A near-Earth asteroid called Kamo’oalewa It could be part of our moonAccording to a new article published in the magazine Nature Communications Earth and Environment By a team of astronomers led by the University of Arizona in the United States.
Kamo’oalewa is a semi-satellite, a subclass of near-Earth asteroids that orbit the Sun but remain relatively close to Earth. Not much is known about these objects because they are faint and difficult to monitor.
Discovered by the PanSTARRS telescope in Hawaii in 2016, the name — found in the Hawaiian creation hymn — refers to a shrub traveling alone. The asteroid is about the size of a Ferris wheel – between 45 and 57 meters in diameter – and lies within 1.4 million kilometers of Earth.
Due to its orbit, Kamo’oalewa can only be seen from Earth for a few weeks each April. Its relatively small size means it can only be seen with one of the largest telescopes on Earth.
Why do you think the asteroid originated on the moon?
Using the Mount Graham Large Binocular Telescope operated by the UA in southern Arizona, a team of astronomers led by planetary science student Ben Sharkey discovered that Kamo’oalewa’s pattern of reflected light, called a spectrogram, matches lunar rocks from NASA’s Apollo missions, indicating its origin on the Moon. .
The team is still not sure how this happened. The reason, in part, is that no other asteroids of lunar origin are known.
“I looked at all the spectra of near-Earth asteroids that we had access to, and nothing matched them,” explains Sharkey, the paper’s lead author.
The controversy over the origin of Kamo’oalewa between Sharkey and his advisor, UArizona Associate Professor Vishnu Reddy, led to another three years of searching for a plausible explanation. “We doubt the nausea,” admits Reddy, the co-author who started the project in 2016. After missing the chance to see it in April 2020 due to a COVID-19 telescope outage, the team found the final piece of the puzzle in 2021.
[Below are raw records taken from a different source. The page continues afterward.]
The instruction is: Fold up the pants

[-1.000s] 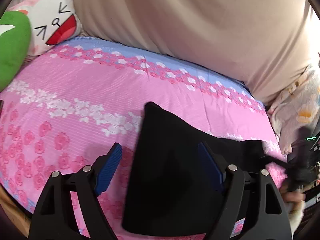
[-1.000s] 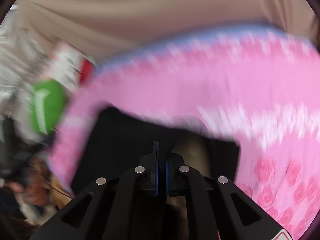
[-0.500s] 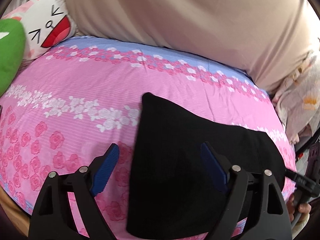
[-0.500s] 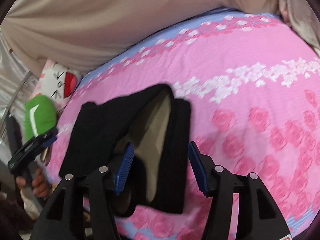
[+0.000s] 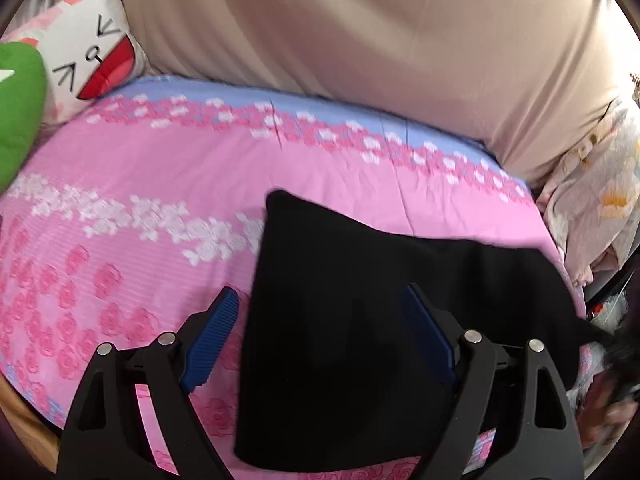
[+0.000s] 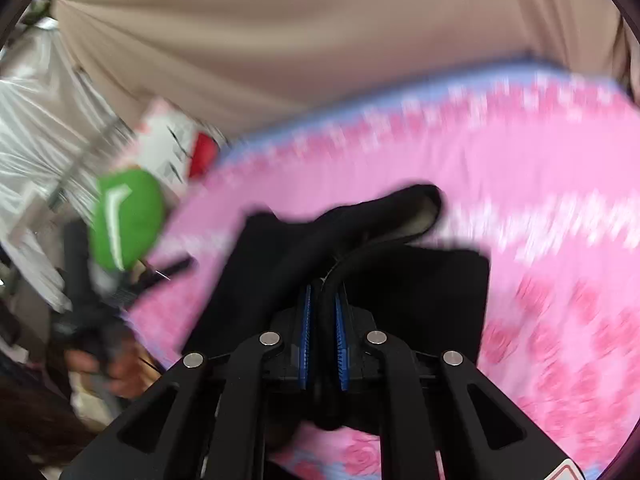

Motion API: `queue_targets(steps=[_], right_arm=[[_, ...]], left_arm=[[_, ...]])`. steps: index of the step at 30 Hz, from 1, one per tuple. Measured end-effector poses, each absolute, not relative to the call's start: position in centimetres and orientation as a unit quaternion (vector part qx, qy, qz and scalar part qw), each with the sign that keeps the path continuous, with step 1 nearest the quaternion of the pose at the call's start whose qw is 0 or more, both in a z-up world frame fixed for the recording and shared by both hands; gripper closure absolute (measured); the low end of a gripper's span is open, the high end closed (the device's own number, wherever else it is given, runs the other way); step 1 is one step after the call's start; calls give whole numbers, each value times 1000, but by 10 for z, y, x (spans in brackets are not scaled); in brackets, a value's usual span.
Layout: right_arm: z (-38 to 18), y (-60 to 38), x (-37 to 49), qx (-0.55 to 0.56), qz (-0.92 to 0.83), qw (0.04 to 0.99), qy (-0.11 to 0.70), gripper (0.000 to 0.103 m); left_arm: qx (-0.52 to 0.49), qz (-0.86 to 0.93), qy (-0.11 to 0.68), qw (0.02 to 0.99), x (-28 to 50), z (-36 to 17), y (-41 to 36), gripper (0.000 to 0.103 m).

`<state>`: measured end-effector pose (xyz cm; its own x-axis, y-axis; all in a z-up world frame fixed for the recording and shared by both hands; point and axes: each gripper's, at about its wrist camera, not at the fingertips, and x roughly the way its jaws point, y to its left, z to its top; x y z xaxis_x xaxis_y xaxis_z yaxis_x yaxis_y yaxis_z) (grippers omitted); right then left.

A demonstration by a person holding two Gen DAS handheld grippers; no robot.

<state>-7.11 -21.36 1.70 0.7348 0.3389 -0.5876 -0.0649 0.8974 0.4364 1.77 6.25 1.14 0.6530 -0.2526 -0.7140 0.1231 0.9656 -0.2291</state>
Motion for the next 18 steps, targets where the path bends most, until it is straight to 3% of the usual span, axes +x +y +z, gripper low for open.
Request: queue_targets(steps=[2,3,6,8,10,12,13,16,17,18], right_arm=[[24,-228,-85,151,27,924,351,92],[13,-235,-84,127,-13,919,373,84],[-49,-280,-87,136,-145,868,456,81],[-51,-292,-99,214,-92,871,432,83],[-29,-275,-102,198,-44,898,391,79],[-16,-252,-93,162,-4,910,381,52],[-14,-240,-84,139,12,914,381,51],[-25,-218,-53,71,43,910,407,53],[-32,-216,-39,73,60,901,423,64],[-36,-221,-35,92,92,890,438,85]], left_arm=[[-82,-102,393,910,15,16,66,18],[-80,-100,394,910,16,14,65,18],[-74,-97,412,903,24,2,59,18],[-69,-98,421,899,28,-3,52,18],[-61,-103,422,899,29,-5,43,18],[-55,-113,422,898,29,-4,32,18],[-52,-116,422,898,29,-3,28,18],[-43,-120,423,897,27,-2,18,18],[-41,-119,424,897,27,-1,17,18],[-39,-117,424,897,27,0,16,18]])
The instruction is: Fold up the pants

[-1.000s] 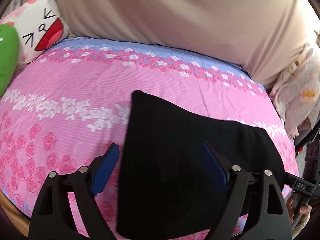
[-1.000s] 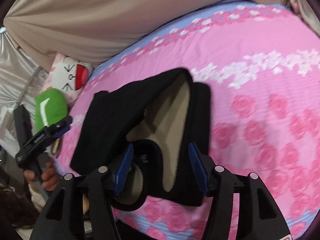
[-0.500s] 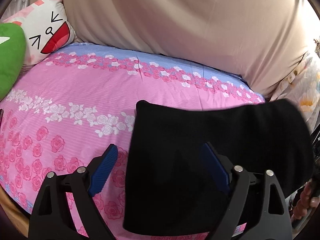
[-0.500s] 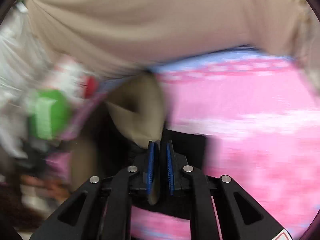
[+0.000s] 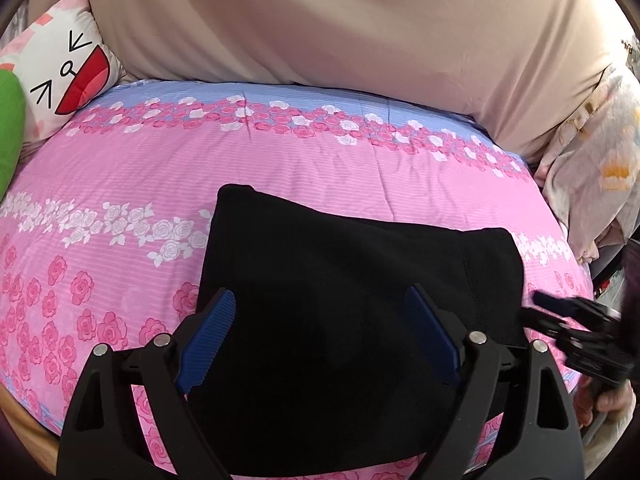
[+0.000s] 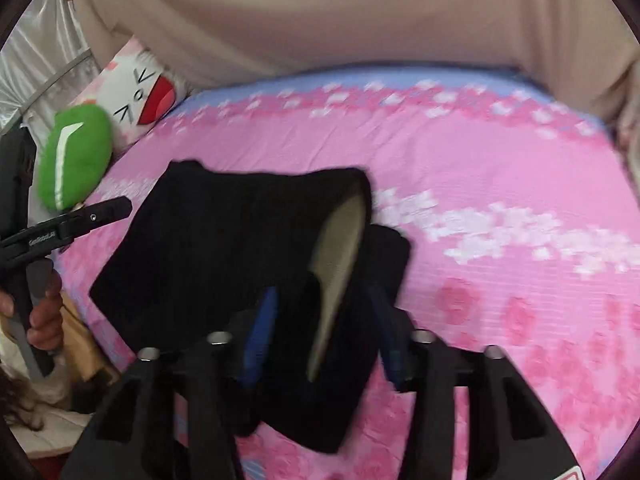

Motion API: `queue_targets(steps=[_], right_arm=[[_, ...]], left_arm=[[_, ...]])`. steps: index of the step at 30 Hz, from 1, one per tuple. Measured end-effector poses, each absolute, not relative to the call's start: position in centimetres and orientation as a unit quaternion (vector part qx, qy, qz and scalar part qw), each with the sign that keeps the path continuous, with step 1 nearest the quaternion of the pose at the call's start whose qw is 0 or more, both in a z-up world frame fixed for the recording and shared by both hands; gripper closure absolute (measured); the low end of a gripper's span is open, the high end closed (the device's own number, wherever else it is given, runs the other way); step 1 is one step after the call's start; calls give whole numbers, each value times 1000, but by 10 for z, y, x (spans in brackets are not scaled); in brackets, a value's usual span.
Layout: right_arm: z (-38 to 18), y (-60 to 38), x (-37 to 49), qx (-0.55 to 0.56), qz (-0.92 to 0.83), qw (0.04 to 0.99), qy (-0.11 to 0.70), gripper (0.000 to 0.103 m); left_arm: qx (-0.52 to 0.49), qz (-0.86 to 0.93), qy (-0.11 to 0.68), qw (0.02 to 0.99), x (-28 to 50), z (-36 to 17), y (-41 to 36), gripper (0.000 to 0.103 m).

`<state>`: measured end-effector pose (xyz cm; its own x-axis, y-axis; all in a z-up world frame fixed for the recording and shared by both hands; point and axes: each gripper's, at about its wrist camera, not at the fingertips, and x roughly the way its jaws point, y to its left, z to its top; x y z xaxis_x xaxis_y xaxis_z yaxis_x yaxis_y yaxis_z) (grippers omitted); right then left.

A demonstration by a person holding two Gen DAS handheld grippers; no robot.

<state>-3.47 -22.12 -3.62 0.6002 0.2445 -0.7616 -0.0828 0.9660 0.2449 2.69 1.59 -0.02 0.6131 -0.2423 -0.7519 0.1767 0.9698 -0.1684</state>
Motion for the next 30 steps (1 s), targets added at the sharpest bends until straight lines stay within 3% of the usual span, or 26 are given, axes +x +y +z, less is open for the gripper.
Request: queue_targets(steps=[2,9,13,17,25,30], right_arm=[[-32,-218,-25,125,153,878,435,93],[20,-211,10,158,247,887,357,101],[-10,-235,24,131,165,890,404,89],[-36,-265,1,157,144,882,421,89],[-53,-262,-22,100,181,884,420,82],[-46,-245,-21,65,222,887,399,54]], left_arm=[[-33,-110,423,899,26,2,15,18],[-34,-134,429,893,27,8,-2,18],[-11,-146,435,888,29,5,-23,18],[-5,-149,444,884,32,-1,-28,18],[1,-144,450,881,39,-5,-36,18],[8,-146,446,883,38,-2,-40,18]])
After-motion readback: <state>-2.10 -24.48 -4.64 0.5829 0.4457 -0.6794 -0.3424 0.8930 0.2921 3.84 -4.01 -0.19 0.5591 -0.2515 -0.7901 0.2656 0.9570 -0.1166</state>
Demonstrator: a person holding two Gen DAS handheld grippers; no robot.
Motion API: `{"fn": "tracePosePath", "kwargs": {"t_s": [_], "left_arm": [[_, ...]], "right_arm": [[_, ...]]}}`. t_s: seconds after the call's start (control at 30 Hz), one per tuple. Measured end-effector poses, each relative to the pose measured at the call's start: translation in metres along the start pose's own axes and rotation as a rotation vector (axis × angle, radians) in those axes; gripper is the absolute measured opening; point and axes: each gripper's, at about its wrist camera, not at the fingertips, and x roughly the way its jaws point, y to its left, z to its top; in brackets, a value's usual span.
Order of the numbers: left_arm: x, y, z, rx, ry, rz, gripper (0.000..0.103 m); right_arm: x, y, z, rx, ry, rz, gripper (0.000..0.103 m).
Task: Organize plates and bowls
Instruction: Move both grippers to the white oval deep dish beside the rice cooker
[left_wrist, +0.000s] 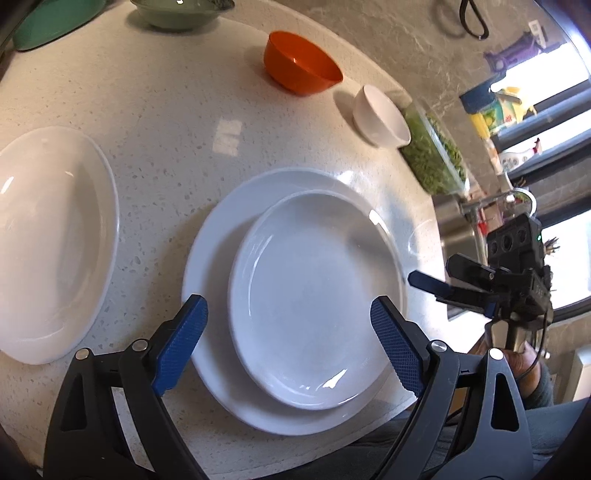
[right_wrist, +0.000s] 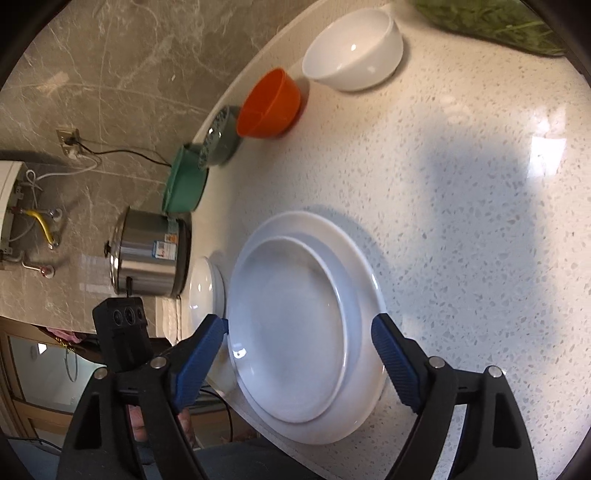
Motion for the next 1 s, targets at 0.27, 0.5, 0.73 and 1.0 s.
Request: {"fn": "tracePosePath", "kwargs": {"t_s": [0.27, 0.5, 0.73, 1.0], "left_arm": [[-0.042, -0.003, 0.004, -0.043, -0.265, -0.192, 0.103], [-0.054, 0.007, -0.007, -0.113, -0.306, -0.253, 0.103], [-0.104, 0.055, -0.023, -0.22, -0.485, -0.139, 0.103], [-0.164, 0.132, -0.037, -0.304, -0.592, 0.018, 0.103]], "right_arm": [[-0.021, 0.0, 0.002, 0.012, -0.126, 0.094, 0.103], [-0.035, 0.015, 0.003, -0.022, -0.186, 0.263, 0.103], [-0.002, 0.046, 0.012, -0.064, -0.088, 0.293, 0.103], [0.064, 0.11, 0.035, -0.097, 0.094, 0.389, 0.103]]}}
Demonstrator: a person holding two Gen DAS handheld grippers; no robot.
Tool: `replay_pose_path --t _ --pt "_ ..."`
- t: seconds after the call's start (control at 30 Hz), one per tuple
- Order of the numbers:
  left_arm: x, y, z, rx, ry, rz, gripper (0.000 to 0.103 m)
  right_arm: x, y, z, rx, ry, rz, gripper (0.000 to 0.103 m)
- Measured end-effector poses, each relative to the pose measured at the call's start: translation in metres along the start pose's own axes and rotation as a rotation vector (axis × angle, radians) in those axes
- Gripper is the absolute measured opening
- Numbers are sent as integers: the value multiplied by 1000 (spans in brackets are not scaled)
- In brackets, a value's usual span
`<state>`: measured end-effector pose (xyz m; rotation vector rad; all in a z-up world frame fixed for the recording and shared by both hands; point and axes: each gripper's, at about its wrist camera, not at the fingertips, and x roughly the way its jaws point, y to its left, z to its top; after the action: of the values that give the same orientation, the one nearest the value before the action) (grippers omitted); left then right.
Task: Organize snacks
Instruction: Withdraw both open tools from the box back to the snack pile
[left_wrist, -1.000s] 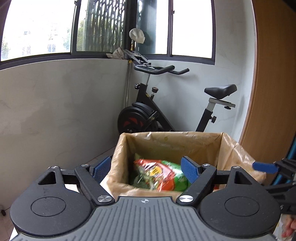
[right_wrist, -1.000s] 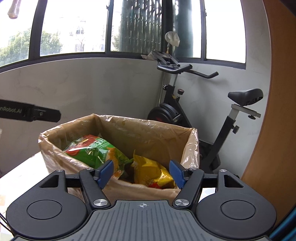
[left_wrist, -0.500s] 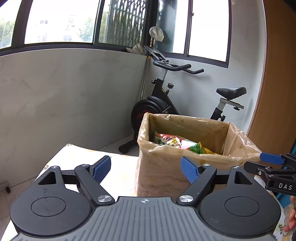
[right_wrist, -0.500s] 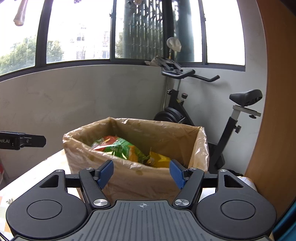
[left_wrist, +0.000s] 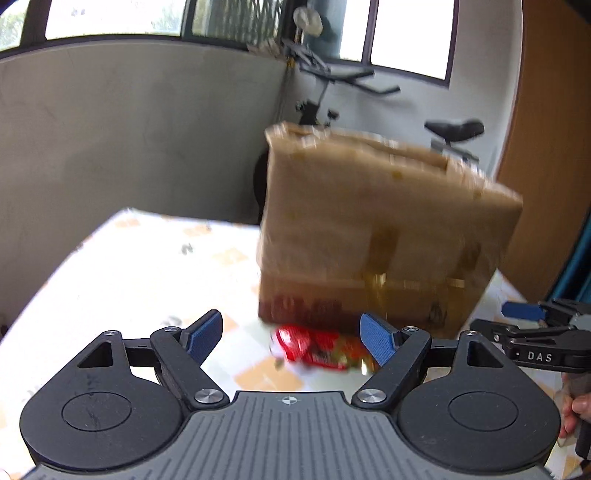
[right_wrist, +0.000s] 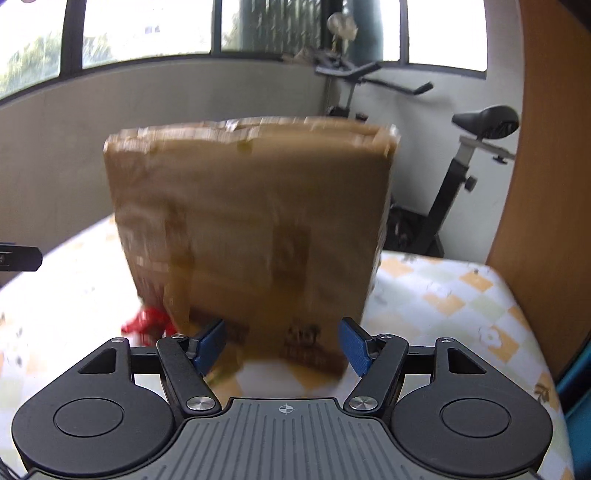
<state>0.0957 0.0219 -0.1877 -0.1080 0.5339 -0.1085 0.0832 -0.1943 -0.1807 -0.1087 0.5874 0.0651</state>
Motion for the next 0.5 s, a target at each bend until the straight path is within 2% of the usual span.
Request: replay_pose_path --t 0.17,0.3,0.5 --pt "18 -10 -35 59 62 -12 78 15 12 -35 -38 75 68 64" --pt "28 -9 -52 14 104 -29 73 17 18 -57 -108 132 101 64" --pt "32 -12 -63 -9 104 -50 62 19 24 -74 -218 179 118 65"
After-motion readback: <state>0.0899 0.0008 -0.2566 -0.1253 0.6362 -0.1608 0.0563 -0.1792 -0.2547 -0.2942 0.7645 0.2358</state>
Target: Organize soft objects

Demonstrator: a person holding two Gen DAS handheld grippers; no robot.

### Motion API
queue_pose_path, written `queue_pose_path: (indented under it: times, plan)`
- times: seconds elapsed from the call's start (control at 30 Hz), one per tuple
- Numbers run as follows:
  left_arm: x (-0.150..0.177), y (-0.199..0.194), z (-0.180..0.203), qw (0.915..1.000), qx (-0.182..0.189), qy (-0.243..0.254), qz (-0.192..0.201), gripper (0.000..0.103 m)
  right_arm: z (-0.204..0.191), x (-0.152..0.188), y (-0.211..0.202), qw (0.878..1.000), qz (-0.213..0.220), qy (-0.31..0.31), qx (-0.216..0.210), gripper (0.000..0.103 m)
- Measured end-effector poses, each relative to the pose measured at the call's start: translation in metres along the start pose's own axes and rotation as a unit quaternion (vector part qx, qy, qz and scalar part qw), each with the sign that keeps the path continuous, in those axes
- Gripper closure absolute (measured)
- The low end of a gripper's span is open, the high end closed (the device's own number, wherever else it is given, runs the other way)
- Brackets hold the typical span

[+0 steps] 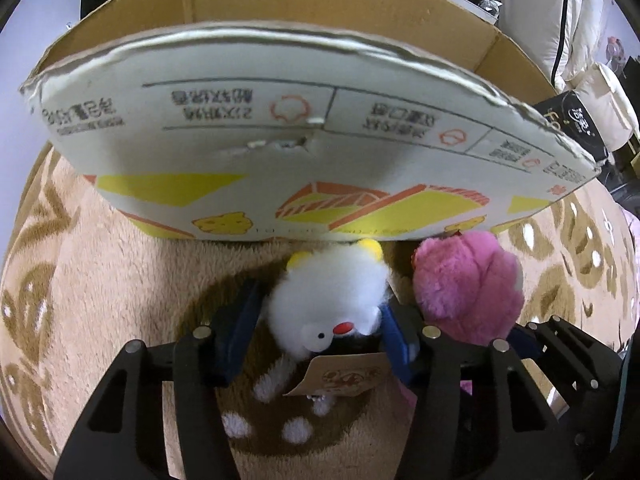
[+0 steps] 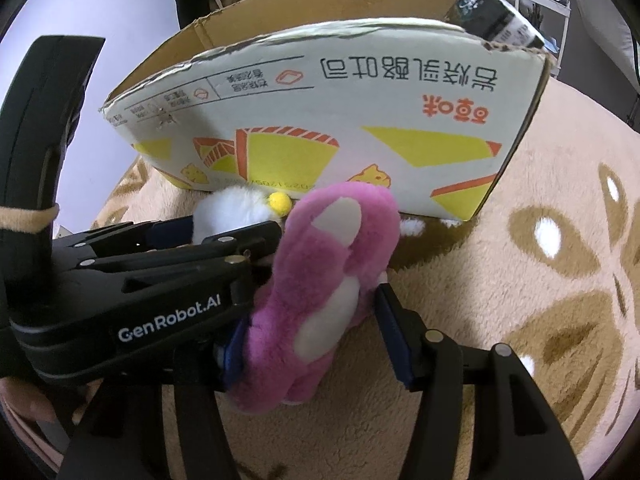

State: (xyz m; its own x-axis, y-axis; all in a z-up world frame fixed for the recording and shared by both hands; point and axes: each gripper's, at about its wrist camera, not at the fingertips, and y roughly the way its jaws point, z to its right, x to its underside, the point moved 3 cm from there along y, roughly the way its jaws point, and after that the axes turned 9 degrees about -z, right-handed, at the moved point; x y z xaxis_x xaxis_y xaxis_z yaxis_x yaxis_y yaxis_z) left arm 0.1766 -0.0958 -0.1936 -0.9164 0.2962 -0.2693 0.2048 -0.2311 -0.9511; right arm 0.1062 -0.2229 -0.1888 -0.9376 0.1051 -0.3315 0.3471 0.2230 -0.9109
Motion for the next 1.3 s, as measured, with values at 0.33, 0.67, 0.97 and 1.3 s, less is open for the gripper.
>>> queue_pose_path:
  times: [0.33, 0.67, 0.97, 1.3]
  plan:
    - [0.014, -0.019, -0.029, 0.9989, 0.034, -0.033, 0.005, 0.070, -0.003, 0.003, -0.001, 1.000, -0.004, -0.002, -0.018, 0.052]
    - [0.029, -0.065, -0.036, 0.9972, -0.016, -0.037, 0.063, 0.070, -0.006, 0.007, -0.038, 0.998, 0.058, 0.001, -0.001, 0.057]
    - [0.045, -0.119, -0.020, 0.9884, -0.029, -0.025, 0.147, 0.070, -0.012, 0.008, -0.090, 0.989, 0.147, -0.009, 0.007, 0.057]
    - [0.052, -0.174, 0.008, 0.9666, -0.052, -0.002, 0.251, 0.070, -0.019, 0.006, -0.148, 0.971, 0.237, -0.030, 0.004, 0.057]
This spring, we got much-needed follow-up notes and said, ‘Wow, it’s real,’ says Sharkey. It’s easier to explain with the moon than with the other ideas. “
Kamo’oalewa’s orbit is another clue to the moon’s origin. Its orbit is similar to that of the Earth, but with a slight tilt. Its orbit is also not typical for near-Earth asteroids, according to Renu Malhotra, study co-author and UArizona professor of planetary sciences who led the orbital analysis division of the study.
Malhotra continues: “It is highly unlikely that a common asteroid would spontaneously move into close orbit to satellites like Kamo’oalewa.” It won’t stay in this particular orbit for long, only about 300 years into the future. We estimate that it reached this orbit about 500 years ago.”
His laboratory is working on an article to further investigate the origin of the asteroid.
Kamo’oalewa is about 4 million times fainter than the darkest star the human eye can see in a darkened sky.
“These challenging observations are made possible by the enormous light-gathering capabilities of the twin 8.4-meter telescopes in the Big Eyed Telescope,” says Al Conrad, co-author of the study and telescope scientist.